» EXERCISE REQUIREMENTS
The answer must be the full listing, repeated word for word.

» RAW DATA
::::
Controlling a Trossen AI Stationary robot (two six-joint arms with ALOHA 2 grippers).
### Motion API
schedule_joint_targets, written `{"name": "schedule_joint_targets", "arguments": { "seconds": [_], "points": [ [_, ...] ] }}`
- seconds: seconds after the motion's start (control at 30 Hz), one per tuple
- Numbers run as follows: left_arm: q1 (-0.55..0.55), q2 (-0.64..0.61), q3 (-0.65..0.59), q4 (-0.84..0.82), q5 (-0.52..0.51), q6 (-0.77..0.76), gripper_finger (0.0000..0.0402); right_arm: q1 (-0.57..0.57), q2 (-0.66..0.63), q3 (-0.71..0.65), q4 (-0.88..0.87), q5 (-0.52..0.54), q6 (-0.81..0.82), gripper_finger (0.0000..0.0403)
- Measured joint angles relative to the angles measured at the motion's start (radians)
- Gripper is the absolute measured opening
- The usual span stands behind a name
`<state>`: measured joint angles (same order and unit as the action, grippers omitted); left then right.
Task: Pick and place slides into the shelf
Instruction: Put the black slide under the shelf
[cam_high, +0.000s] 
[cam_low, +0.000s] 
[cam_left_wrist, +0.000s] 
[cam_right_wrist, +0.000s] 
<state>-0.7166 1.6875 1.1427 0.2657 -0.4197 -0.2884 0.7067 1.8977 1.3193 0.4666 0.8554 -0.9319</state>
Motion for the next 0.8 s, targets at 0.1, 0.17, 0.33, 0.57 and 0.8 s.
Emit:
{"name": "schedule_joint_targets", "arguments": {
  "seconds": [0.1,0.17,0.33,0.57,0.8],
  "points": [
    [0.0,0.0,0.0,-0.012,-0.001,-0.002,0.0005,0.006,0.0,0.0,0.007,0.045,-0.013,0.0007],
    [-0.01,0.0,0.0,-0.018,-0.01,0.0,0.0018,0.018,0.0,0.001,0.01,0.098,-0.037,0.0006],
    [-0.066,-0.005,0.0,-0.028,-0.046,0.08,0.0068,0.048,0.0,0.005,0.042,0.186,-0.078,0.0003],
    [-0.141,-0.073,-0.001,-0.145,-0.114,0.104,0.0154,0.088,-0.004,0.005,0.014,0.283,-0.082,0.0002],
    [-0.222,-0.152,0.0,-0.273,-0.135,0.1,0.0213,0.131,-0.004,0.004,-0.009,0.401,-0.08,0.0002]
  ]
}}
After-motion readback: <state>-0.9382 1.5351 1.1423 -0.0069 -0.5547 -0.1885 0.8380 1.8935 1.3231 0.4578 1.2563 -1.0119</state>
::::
» RESPONSE TO THIS EXERCISE
Controlling a Trossen AI Stationary robot (two six-joint arms with ALOHA 2 grippers).
### Motion API
schedule_joint_targets, written `{"name": "schedule_joint_targets", "arguments": { "seconds": [_], "points": [ [_, ...] ] }}`
- seconds: seconds after the motion's start (control at 30 Hz), one per tuple
- Numbers run as follows: left_arm: q1 (-0.55..0.55), q2 (-0.64..0.61), q3 (-0.65..0.59), q4 (-0.84..0.82), q5 (-0.52..0.51), q6 (-0.77..0.76), gripper_finger (0.0000..0.0402); right_arm: q1 (-0.57..0.57), q2 (-0.66..0.63), q3 (-0.71..0.65), q4 (-0.88..0.87), q5 (-0.52..0.54), q6 (-0.81..0.82), gripper_finger (0.0000..0.0403)
- Measured joint angles relative to the angles measured at the motion's start (radians)
- Gripper is the absolute measured opening
- The usual span stands behind a name
`<state>`: measured joint angles (same order and unit as the action, grippers omitted); left then right.
Task: Pick and place slides into the shelf
Instruction: Put the black slide under the shelf
[cam_high, +0.000s] 
[cam_low, +0.000s] 
[cam_left_wrist, +0.000s] 
[cam_right_wrist, +0.000s] 
<state>-0.7166 1.6875 1.1427 0.2657 -0.4197 -0.2884 0.7067 1.8977 1.3193 0.4666 0.8554 -0.9319</state>
Motion for the next 0.8 s, targets at 0.1, 0.17, 0.33, 0.57 and 0.8 s.
Emit:
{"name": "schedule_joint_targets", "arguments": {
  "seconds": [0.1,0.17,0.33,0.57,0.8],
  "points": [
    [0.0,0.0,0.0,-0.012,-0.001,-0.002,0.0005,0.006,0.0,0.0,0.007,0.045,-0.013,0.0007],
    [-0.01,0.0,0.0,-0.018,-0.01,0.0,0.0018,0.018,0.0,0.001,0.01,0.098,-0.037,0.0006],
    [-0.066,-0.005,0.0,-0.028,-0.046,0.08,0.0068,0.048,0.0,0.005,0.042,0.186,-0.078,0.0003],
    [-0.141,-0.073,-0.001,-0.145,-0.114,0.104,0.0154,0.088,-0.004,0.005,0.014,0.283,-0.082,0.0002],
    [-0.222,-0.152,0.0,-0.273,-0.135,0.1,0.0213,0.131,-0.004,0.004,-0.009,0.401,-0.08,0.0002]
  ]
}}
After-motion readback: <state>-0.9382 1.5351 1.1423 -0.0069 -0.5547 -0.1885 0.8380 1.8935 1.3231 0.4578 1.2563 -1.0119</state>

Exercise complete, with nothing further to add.